— The problem —
Lines in the listing below that contain the string "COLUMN" are to be found and copied.

— Dataset excerpt —
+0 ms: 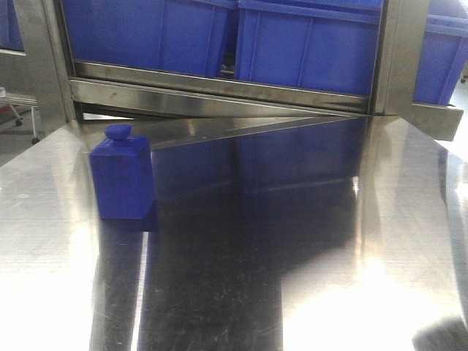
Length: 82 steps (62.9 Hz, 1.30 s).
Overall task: Pick and sort blue part to right shelf
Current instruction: 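Lift the blue part with the right gripper off the table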
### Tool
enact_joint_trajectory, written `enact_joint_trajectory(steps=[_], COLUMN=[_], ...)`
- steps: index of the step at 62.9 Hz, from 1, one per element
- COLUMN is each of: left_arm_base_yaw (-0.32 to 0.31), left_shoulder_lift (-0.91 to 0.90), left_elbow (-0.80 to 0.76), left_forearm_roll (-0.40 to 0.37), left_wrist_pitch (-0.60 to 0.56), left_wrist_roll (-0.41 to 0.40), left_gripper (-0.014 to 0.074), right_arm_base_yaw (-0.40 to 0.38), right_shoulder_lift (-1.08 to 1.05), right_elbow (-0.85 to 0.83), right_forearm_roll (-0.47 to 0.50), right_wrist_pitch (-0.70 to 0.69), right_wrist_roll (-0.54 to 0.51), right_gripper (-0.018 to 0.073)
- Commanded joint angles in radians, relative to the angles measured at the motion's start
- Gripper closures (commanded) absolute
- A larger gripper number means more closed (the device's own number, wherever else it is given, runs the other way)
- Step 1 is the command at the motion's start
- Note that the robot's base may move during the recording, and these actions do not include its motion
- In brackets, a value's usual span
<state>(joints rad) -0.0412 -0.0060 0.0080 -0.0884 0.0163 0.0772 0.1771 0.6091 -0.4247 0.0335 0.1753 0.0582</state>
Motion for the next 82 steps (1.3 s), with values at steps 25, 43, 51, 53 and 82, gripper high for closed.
enact_joint_trajectory(steps=[25,43,51,53,82], left_arm_base_yaw=[0.000,0.000,0.000,0.000,0.000], left_shoulder_lift=[-0.021,-0.021,-0.021,-0.021,-0.021], left_elbow=[0.022,0.022,0.022,0.022,0.022], left_forearm_roll=[-0.001,-0.001,-0.001,-0.001,-0.001], left_wrist_pitch=[-0.086,-0.086,-0.086,-0.086,-0.086], left_wrist_roll=[-0.004,-0.004,-0.004,-0.004,-0.004], left_gripper=[0.0473,0.0473,0.0473,0.0473,0.0473], right_arm_base_yaw=[-0.009,-0.009,-0.009,-0.009,-0.009], right_shoulder_lift=[-0.296,-0.296,-0.296,-0.296,-0.296], right_elbow=[-0.004,-0.004,-0.004,-0.004,-0.004], right_forearm_roll=[-0.142,-0.142,-0.142,-0.142,-0.142], right_wrist_pitch=[-0.062,-0.062,-0.062,-0.062,-0.062], right_wrist_roll=[-0.012,-0.012,-0.012,-0.012,-0.012], right_gripper=[0.0166,0.0166,0.0166,0.0166,0.0166])
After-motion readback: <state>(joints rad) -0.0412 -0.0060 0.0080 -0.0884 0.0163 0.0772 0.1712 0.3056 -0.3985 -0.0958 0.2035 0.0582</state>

— Answer to this problem —
enact_joint_trajectory, written `enact_joint_trajectory(steps=[_], COLUMN=[_], ...)`
- COLUMN is each of: left_arm_base_yaw (-0.32 to 0.31), left_shoulder_lift (-0.91 to 0.90), left_elbow (-0.80 to 0.76), left_forearm_roll (-0.40 to 0.37), left_wrist_pitch (-0.60 to 0.56), left_wrist_roll (-0.41 to 0.40), left_gripper (-0.014 to 0.074), right_arm_base_yaw (-0.40 to 0.38), right_shoulder_lift (-1.08 to 1.05), right_elbow (-0.85 to 0.83), right_forearm_roll (-0.47 to 0.50), right_wrist_pitch (-0.70 to 0.69), right_wrist_roll (-0.54 to 0.51), right_gripper (-0.018 to 0.073)

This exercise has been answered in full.